[WHAT YOU NEED TO DO]
Repeat every line of the material, character for character.

[MATERIAL FOR THIS TASK]
■ ■ ■ ■

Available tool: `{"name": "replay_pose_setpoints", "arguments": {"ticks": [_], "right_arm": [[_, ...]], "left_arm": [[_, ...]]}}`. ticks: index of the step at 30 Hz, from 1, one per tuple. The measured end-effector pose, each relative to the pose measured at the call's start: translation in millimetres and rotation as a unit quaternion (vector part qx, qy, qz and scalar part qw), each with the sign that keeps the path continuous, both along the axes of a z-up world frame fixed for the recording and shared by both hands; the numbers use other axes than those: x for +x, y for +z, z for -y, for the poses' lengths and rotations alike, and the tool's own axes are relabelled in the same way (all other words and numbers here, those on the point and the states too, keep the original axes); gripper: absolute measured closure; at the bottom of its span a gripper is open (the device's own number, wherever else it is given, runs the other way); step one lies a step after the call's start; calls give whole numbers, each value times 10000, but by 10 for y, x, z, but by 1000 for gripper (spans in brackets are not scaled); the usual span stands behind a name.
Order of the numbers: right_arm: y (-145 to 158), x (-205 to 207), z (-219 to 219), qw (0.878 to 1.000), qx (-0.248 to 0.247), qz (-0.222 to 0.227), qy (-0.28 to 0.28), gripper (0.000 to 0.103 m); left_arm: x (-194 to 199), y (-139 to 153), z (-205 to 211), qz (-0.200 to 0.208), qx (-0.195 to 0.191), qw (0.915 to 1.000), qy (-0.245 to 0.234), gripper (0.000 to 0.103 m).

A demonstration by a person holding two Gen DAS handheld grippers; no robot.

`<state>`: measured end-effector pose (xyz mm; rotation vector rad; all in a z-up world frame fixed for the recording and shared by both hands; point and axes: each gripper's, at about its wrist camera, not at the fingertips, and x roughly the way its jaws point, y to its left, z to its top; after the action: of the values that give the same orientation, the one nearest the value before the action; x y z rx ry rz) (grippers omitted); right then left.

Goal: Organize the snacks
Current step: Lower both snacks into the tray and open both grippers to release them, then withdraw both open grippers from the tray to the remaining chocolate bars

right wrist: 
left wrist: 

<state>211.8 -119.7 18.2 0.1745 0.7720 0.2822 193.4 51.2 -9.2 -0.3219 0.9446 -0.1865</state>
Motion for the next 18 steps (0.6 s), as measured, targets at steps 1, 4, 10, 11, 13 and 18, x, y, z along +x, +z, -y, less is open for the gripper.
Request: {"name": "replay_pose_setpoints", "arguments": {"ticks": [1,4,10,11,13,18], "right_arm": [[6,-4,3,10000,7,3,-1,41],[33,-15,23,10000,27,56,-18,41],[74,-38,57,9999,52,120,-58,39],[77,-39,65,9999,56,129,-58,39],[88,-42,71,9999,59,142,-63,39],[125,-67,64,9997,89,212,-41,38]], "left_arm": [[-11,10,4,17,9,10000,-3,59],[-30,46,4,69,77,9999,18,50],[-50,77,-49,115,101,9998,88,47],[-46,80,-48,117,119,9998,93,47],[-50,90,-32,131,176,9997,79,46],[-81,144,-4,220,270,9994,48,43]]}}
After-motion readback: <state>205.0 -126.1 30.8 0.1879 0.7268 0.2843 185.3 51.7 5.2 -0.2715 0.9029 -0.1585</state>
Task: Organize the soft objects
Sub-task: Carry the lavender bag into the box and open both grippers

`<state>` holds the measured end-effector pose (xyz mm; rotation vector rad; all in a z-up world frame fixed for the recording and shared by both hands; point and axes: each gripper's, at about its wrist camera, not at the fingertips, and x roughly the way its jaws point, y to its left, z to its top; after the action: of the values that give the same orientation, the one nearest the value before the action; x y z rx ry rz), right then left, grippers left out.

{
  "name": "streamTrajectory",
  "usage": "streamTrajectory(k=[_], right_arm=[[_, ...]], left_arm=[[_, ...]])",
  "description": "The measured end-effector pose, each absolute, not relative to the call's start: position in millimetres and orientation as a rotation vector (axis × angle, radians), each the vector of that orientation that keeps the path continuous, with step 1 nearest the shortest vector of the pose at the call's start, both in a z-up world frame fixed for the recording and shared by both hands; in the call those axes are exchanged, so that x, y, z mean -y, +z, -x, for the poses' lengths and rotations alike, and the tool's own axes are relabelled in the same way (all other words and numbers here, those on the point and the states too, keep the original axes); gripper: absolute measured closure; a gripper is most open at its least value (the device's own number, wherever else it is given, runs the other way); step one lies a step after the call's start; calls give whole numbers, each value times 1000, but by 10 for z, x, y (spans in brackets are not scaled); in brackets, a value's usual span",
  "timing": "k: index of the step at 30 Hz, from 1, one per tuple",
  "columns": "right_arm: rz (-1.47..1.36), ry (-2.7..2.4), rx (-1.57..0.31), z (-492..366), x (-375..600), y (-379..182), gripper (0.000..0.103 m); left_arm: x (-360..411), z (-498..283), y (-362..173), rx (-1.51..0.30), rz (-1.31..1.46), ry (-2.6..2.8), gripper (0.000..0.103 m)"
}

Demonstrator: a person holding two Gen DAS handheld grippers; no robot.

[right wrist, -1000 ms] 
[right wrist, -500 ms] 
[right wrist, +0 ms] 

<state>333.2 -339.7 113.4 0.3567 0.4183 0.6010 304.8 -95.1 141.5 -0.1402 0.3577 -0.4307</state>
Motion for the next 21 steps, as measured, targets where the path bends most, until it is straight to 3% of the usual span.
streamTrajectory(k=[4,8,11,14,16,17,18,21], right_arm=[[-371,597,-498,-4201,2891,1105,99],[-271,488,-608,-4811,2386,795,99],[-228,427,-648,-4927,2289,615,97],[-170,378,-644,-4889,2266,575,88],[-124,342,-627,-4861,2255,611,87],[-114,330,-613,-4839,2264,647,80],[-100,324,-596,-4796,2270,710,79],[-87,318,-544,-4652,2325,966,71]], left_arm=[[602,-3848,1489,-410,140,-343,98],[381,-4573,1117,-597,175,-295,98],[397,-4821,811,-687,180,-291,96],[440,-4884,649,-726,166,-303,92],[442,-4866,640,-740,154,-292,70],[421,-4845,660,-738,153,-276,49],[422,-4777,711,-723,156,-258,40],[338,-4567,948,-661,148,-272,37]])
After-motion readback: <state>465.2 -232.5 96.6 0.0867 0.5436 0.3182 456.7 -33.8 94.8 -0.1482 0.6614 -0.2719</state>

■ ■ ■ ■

[SOLUTION FOR THIS PROBLEM]
Available tool: `{"name": "replay_pose_setpoints", "arguments": {"ticks": [_], "right_arm": [[_, ...]], "left_arm": [[_, ...]]}}`. ticks: index of the step at 30 Hz, from 1, one per tuple. The measured end-effector pose, each relative to the pose measured at the call's start: translation in millimetres and rotation as a unit quaternion (vector part qx, qy, qz and scalar part qw), each with the sign that keeps the path continuous, both along the axes of a z-up world frame fixed for the recording and shared by both hands; the numbers use other axes than those: x for +x, y for +z, z for -y, for the poses' lengths and rotations alike, and the tool's own axes are relabelled in the same way (all other words and numbers here, those on the point and the states too, keep the original axes); gripper: absolute measured closure; at the bottom of its span a gripper is open (the device's own number, wherever else it is given, runs the other way); step one lies a step after the call's start; calls give whole numbers, each value times 10000, but by 10 for y, x, z, but by 1000 for gripper (spans in brackets are not scaled); the usual span stands behind a name.
Order of the numbers: right_arm: y (-145 to 158), x (-205 to 207), z (-219 to 219), qw (0.878 to 1.000), qx (-0.248 to 0.247), qz (-0.222 to 0.227), qy (-0.28 to 0.28), gripper (0.000 to 0.103 m); left_arm: x (-194 to 199), y (-139 to 153), z (-205 to 211), qz (-0.200 to 0.208), qx (-0.195 to 0.191), qw (0.915 to 1.000), qy (-0.245 to 0.234), gripper (0.000 to 0.103 m).

A demonstration by a person holding two Gen DAS handheld grippers; no robot.

`<state>`: measured end-effector pose (xyz mm; rotation vector rad; all in a z-up world frame fixed for the recording and shared by both hands; point and axes: each gripper's, at about its wrist camera, not at the fingertips, and x roughly the way its jaws point, y to its left, z to its top; after the action: of the values that give the same orientation, the one nearest the value before the action; x y z rx ry rz) (grippers omitted); right then left.

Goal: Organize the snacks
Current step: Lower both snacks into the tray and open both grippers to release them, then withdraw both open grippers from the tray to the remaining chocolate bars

right wrist: 
left wrist: 

<state>211.8 -119.7 18.2 0.1745 0.7720 0.2822 193.4 51.2 -9.2 -0.3219 0.9446 -0.1865</state>
Motion for the next 18 steps (0.6 s), as measured, targets at steps 1, 4, 10, 11, 13 and 18, x, y, z along +x, +z, -y, less is open for the gripper.
Request: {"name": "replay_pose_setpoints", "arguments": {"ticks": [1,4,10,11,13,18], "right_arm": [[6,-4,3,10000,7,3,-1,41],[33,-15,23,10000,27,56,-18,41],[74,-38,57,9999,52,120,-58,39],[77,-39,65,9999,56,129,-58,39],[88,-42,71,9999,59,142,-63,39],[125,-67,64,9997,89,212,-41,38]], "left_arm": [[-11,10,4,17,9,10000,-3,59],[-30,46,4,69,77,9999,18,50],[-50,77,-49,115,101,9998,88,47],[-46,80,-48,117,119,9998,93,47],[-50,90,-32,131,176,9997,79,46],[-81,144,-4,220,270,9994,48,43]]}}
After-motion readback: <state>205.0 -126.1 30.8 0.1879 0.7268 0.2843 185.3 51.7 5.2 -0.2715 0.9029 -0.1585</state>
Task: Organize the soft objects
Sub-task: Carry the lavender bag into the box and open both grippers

`<state>` holds the measured end-effector pose (xyz mm; rotation vector rad; all in a z-up world frame fixed for the recording and shared by both hands; point and axes: each gripper's, at about its wrist camera, not at the fingertips, and x roughly the way its jaws point, y to its left, z to its top; after the action: of the values that give the same orientation, the one nearest the value before the action; x y z rx ry rz), right then left, grippers left out.

{
  "name": "streamTrajectory",
  "usage": "streamTrajectory(k=[_], right_arm=[[_, ...]], left_arm=[[_, ...]])",
  "description": "The measured end-effector pose, each absolute, not relative to the call's start: position in millimetres and orientation as a rotation vector (axis × angle, radians), each the vector of that orientation that keeps the path continuous, with step 1 nearest the shortest vector of the pose at the call's start, both in a z-up world frame fixed for the recording and shared by both hands; in the call those axes are exchanged, so that x, y, z mean -y, +z, -x, for the poses' lengths and rotations alike, and the tool's own axes are relabelled in the same way (all other words and numbers here, those on the point and the states too, keep the original axes); gripper: absolute measured closure; a gripper is most open at its least value (the device's own number, wherever else it is given, runs the other way); step one lies a step after the call's start; calls give whole numbers, each value times 1000, but by 10 for z, x, y (spans in brackets are not scaled); in brackets, a value's usual span",
  "timing": "k: index of the step at 30 Hz, from 1, one per tuple",
  "columns": "right_arm: rz (-1.47..1.36), ry (-2.7..2.4), rx (-1.57..0.31), z (-492..366), x (-375..600), y (-379..182), gripper (0.000..0.103 m); left_arm: x (-360..411), z (-498..283), y (-362..173), rx (-1.51..0.30), rz (-1.31..1.46), ry (-2.6..2.8), gripper (0.000..0.103 m)"
}

Demonstrator: a person holding two Gen DAS handheld grippers; no robot.

[right wrist, -1000 ms] 
[right wrist, -500 ms] 
[right wrist, +0 ms] 

<state>333.2 -339.7 113.4 0.3567 0.4183 0.6010 304.8 -95.1 141.5 -0.1402 0.3577 -0.4307</state>
Motion for the next 21 steps, as measured, targets where the path bends most, until it is straight to 3% of the usual span.
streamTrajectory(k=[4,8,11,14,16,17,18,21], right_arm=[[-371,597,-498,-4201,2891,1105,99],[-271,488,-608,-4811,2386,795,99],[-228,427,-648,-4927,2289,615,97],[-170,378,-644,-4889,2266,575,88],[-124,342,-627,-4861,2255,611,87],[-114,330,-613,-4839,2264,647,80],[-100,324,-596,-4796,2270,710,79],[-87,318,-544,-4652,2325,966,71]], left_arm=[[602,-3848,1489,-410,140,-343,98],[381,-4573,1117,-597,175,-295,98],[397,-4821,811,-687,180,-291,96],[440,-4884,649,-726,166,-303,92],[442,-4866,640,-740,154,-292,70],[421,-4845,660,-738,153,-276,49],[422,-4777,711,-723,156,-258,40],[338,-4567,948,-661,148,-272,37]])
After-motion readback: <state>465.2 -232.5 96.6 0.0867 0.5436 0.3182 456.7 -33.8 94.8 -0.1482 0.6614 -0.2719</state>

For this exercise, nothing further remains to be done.